### WORK INSTRUCTION
Give back the lines below exactly, but do not include any pictures.

### INPUT DATA
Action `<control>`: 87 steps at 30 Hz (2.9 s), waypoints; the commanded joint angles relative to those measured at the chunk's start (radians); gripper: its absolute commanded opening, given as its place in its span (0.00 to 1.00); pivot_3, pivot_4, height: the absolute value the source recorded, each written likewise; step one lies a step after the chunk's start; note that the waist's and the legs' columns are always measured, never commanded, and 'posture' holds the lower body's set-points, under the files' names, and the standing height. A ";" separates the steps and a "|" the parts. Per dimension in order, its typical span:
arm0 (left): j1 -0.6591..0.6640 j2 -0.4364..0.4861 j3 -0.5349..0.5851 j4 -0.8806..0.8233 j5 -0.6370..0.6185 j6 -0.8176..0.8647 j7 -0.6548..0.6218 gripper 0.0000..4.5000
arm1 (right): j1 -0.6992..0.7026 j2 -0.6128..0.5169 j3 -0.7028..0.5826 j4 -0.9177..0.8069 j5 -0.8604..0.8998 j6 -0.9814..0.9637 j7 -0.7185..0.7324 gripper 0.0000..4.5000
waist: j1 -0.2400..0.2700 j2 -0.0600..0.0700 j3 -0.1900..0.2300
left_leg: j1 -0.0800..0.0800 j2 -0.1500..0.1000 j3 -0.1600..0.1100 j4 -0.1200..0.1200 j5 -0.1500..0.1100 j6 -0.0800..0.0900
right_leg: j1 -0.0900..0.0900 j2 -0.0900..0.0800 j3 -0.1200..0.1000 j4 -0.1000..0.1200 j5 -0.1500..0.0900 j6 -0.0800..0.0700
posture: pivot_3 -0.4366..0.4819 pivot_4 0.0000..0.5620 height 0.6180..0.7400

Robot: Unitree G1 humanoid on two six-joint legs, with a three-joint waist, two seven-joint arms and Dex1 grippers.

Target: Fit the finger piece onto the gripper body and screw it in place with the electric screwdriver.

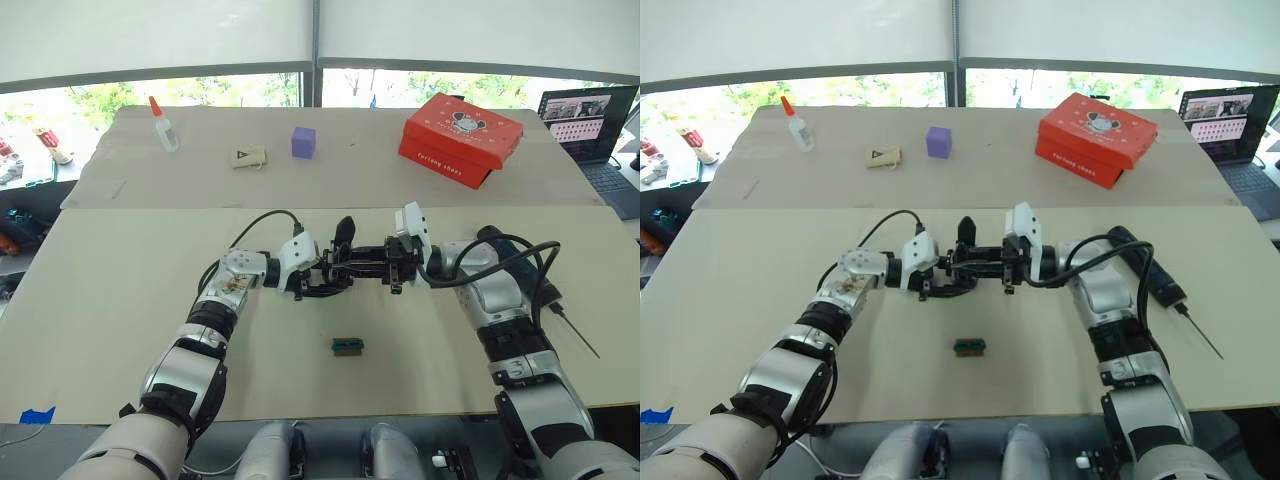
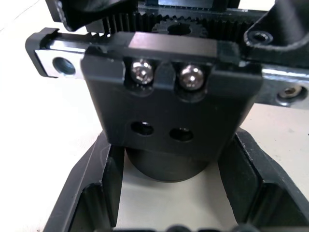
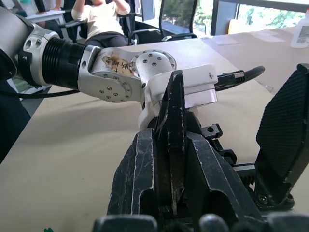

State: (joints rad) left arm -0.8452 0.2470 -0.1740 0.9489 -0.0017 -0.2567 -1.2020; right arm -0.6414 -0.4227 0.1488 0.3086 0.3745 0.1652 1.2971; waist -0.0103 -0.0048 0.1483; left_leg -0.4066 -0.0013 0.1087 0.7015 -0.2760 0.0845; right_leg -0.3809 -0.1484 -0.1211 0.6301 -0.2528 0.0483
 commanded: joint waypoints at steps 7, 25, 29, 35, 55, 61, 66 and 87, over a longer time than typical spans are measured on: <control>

### RESPONSE TO THIS EXERCISE
Action `<control>`: 87 steps at 30 Hz (2.9 s), waypoints; the commanded joint angles relative to those measured at the chunk's start (radians); gripper: its absolute commanded opening, given as its place in its span (0.00 to 1.00); pivot_3, pivot_4, height: the absolute value the source recorded, each written likewise; step one lies a step after the chunk's start; note that the waist's and the legs' columns are always measured, never commanded, and 'posture' holds the lower body's set-points, under the files' names, and the standing height. A ";" separates the steps and a "|" the parts. Per dimension in order, its typical span:
arm0 (left): j1 -0.6591..0.6640 j2 -0.4364..0.4861 j3 -0.5349..0.5851 j4 -0.8806..0.8233 j5 -0.6370..0.6185 j6 -0.8176..0.8647 j7 -0.6548..0.6218 gripper 0.0000..4.5000
arm1 (right): j1 -0.6992..0.7026 j2 -0.6128..0.5169 j3 -0.7028..0.5826 j4 -0.9177..0.8069 j5 -0.8604..0.8998 j6 -0.9814..0.9637 j7 -0.7185..0.7324 gripper 0.0000..4.5000
waist: j1 -0.2400..0.2700 j2 -0.0600..0.0700 j3 -0.1900..0.2300
left_leg: j1 -0.0800..0.0800 j2 -0.1500..0.1000 j3 -0.1600..0.1100 j4 -0.1200..0.1200 j5 -0.1500..0.1100 j6 -0.0800..0.0900
right_leg: j1 -0.0900..0.0900 j2 -0.0900..0.0800 j3 -0.1200..0.1000 j4 -0.1000..0.1200 j5 -0.1500..0.0900 j6 -0.0800..0.0700
posture: pivot_3 -0.4366..0.4819 pivot_4 0.0000..0.5620 height 0.6180..0.7400

Robot: Unitree G1 humanoid on two six-joint legs, with a three-joint waist, two seven-joint arms and Dex1 grippers.

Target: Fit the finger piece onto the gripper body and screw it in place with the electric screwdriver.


State: (joints rad) left arm -0.8452 0.2470 -0.1740 0.9489 -0.0017 -0.2567 -1.2020; right arm -0.6414 -0.4227 0.1488 0.3086 0.3745 0.1652 1.2971; waist -0.0103 -0.0048 0.1483; left_leg -0.4066 -0.0013 0.1087 0.7015 -0.2760 0.0845; right_leg -0.3809 -0.1484 -0.1211 0.6301 -0.2528 0.0483
 commanded: joint waypoints at steps 7, 25, 29, 35, 55, 61, 66 and 87, over a longer time than typical spans are measured on: <control>

The answer has been given in its entirety.